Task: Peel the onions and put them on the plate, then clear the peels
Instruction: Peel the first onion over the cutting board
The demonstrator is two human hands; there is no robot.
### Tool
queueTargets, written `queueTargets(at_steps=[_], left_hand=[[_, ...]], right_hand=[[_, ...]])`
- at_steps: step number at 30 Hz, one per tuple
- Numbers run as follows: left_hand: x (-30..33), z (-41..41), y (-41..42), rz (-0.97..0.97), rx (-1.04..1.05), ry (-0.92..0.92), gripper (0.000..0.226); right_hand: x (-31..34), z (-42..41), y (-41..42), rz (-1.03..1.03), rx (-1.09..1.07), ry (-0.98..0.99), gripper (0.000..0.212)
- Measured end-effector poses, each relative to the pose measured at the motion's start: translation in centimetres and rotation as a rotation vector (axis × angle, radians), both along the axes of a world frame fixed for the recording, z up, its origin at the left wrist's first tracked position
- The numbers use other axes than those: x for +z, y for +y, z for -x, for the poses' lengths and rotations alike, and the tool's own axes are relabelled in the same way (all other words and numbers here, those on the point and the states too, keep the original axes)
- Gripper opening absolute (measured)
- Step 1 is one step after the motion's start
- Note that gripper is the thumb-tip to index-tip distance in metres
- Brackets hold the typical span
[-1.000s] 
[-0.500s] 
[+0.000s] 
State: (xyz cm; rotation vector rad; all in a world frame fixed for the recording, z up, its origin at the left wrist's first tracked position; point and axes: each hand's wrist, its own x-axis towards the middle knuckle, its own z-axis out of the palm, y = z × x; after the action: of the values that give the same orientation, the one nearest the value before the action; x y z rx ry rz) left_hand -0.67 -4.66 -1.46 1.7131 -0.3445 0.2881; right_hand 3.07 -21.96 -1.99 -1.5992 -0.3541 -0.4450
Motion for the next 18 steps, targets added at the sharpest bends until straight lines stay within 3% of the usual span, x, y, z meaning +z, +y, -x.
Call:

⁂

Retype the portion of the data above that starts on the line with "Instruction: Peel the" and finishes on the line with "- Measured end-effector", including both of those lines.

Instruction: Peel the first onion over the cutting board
The demonstrator is two human hands; there is no robot.
### Tool
queueTargets, written `queueTargets(at_steps=[_], left_hand=[[_, ...]], right_hand=[[_, ...]])`
- at_steps: step number at 30 Hz, one per tuple
- Numbers run as follows: left_hand: x (-30..33), z (-41..41), y (-41..42), rz (-0.97..0.97), rx (-1.04..1.05), ry (-0.92..0.92), gripper (0.000..0.226); right_hand: x (-31..34), z (-42..41), y (-41..42), rz (-1.03..1.03), rx (-1.09..1.07), ry (-0.98..0.99), gripper (0.000..0.212)
- Measured end-effector poses, each relative to the pose measured at the motion's start: translation in centimetres and rotation as a rotation vector (axis × angle, radians), both along the axes of a world frame fixed for the recording, z up, its origin at the left wrist's first tracked position

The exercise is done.